──────── DATA PROVIDED

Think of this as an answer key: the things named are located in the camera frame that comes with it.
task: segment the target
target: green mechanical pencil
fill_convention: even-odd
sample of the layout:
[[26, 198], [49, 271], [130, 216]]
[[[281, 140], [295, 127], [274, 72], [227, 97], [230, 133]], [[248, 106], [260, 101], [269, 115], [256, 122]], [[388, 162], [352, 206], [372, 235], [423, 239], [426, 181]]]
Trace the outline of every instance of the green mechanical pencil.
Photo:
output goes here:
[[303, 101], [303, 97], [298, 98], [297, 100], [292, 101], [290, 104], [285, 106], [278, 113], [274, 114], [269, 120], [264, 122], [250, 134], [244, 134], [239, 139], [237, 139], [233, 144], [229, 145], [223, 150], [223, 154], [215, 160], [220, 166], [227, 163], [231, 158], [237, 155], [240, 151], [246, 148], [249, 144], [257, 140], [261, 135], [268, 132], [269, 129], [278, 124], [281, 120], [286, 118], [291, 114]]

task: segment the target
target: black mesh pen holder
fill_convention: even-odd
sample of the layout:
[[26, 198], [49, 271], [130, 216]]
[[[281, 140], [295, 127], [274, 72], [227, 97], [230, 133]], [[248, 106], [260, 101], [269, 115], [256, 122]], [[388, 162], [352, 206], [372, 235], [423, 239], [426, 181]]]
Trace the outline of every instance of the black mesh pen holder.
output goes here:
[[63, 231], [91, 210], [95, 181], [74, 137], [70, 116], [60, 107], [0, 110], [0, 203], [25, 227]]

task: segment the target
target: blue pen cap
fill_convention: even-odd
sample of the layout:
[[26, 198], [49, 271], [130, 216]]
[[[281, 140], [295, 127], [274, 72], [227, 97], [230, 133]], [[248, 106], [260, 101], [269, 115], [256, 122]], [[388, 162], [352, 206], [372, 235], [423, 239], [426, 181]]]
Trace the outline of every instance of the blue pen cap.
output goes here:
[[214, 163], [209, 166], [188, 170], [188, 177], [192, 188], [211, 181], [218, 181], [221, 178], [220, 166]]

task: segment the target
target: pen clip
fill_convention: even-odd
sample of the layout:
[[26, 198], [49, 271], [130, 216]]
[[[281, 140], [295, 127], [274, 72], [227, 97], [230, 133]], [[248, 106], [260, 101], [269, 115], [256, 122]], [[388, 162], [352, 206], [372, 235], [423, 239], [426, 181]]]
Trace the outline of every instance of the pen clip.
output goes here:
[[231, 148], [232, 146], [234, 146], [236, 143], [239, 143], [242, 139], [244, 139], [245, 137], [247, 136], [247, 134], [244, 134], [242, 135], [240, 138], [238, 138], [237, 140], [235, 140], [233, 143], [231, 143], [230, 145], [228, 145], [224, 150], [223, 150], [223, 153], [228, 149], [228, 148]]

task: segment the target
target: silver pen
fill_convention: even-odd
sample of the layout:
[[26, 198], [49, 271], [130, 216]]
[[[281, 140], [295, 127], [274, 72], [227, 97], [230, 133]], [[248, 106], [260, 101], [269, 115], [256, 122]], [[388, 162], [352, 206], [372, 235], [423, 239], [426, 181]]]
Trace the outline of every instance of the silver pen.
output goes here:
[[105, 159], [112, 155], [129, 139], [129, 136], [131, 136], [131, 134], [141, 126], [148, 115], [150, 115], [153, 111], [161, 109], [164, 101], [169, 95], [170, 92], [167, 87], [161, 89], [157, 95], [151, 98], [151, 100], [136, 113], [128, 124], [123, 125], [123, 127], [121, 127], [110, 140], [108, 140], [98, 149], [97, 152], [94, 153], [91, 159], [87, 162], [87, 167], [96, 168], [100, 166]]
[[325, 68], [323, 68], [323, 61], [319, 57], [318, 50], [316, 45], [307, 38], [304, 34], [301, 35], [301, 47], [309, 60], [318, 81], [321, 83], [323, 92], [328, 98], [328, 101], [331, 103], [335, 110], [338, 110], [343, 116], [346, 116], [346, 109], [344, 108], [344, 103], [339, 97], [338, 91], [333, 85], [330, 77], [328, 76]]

────────────────

**TASK OBJECTIVE:** All records shown above are to be repeated exactly.

**FINISHED TASK:**
Think of this as an answer key: the things named are located in the camera frame that comes with it.
task: segment the target
target: green mechanical pencil
fill_convention: even-odd
sample of the layout:
[[26, 198], [49, 271], [130, 216]]
[[[281, 140], [295, 127], [274, 72], [227, 97], [230, 133]], [[248, 106], [260, 101], [269, 115], [256, 122]], [[388, 162], [352, 206], [372, 235], [423, 239], [426, 181]]]
Trace the outline of every instance of the green mechanical pencil.
Photo:
output goes here:
[[303, 101], [303, 97], [298, 98], [297, 100], [292, 101], [290, 104], [285, 106], [278, 113], [274, 114], [269, 120], [264, 122], [250, 134], [244, 134], [239, 139], [237, 139], [233, 144], [229, 145], [223, 150], [223, 154], [215, 160], [220, 166], [227, 163], [231, 158], [237, 155], [240, 151], [246, 148], [249, 144], [257, 140], [261, 135], [268, 132], [269, 129], [278, 124], [281, 120], [286, 118], [291, 114]]

task: segment the target
target: black mesh pen holder
fill_convention: even-odd
sample of the layout:
[[26, 198], [49, 271], [130, 216]]
[[[281, 140], [295, 127], [274, 72], [227, 97], [230, 133]], [[248, 106], [260, 101], [269, 115], [256, 122]], [[388, 162], [352, 206], [372, 235], [423, 239], [426, 181]]]
Trace the outline of every instance of the black mesh pen holder.
output goes here:
[[63, 231], [91, 210], [95, 181], [74, 137], [70, 116], [60, 107], [0, 110], [0, 203], [25, 227]]

task: segment the target
target: blue pen cap
fill_convention: even-odd
sample of the layout:
[[26, 198], [49, 271], [130, 216]]
[[[281, 140], [295, 127], [274, 72], [227, 97], [230, 133]], [[248, 106], [260, 101], [269, 115], [256, 122]], [[388, 162], [352, 206], [372, 235], [423, 239], [426, 181]]]
Trace the outline of every instance of the blue pen cap.
output goes here:
[[214, 163], [209, 166], [188, 170], [188, 177], [192, 188], [211, 181], [218, 181], [221, 178], [220, 166]]

task: segment the target
target: pen clip
fill_convention: even-odd
sample of the layout:
[[26, 198], [49, 271], [130, 216]]
[[[281, 140], [295, 127], [274, 72], [227, 97], [230, 133]], [[248, 106], [260, 101], [269, 115], [256, 122]], [[388, 162], [352, 206], [372, 235], [423, 239], [426, 181]]]
Trace the outline of every instance of the pen clip.
output goes here:
[[231, 148], [232, 146], [234, 146], [236, 143], [239, 143], [242, 139], [244, 139], [245, 137], [247, 136], [247, 134], [244, 134], [242, 135], [240, 138], [238, 138], [237, 140], [235, 140], [233, 143], [231, 143], [230, 145], [228, 145], [224, 150], [223, 150], [223, 153], [228, 149], [228, 148]]

task: segment the target
target: silver pen
fill_convention: even-odd
sample of the layout:
[[26, 198], [49, 271], [130, 216]]
[[[281, 140], [295, 127], [274, 72], [227, 97], [230, 133]], [[248, 106], [260, 101], [269, 115], [256, 122]], [[388, 162], [352, 206], [372, 235], [423, 239], [426, 181]]]
Trace the outline of every instance of the silver pen.
output goes here:
[[105, 159], [112, 155], [129, 139], [129, 136], [131, 136], [131, 134], [141, 126], [148, 115], [150, 115], [153, 111], [161, 109], [164, 101], [169, 95], [170, 92], [167, 87], [161, 89], [157, 95], [151, 98], [151, 100], [136, 113], [128, 124], [123, 125], [123, 127], [121, 127], [110, 140], [108, 140], [98, 149], [97, 152], [94, 153], [91, 159], [87, 162], [87, 167], [96, 168], [100, 166]]
[[325, 68], [323, 68], [323, 61], [319, 57], [318, 50], [316, 45], [307, 38], [304, 34], [301, 35], [301, 47], [309, 60], [318, 81], [321, 83], [323, 92], [328, 98], [328, 101], [331, 103], [335, 110], [338, 110], [343, 116], [346, 116], [346, 109], [344, 108], [344, 103], [339, 97], [338, 91], [333, 85], [330, 77], [328, 76]]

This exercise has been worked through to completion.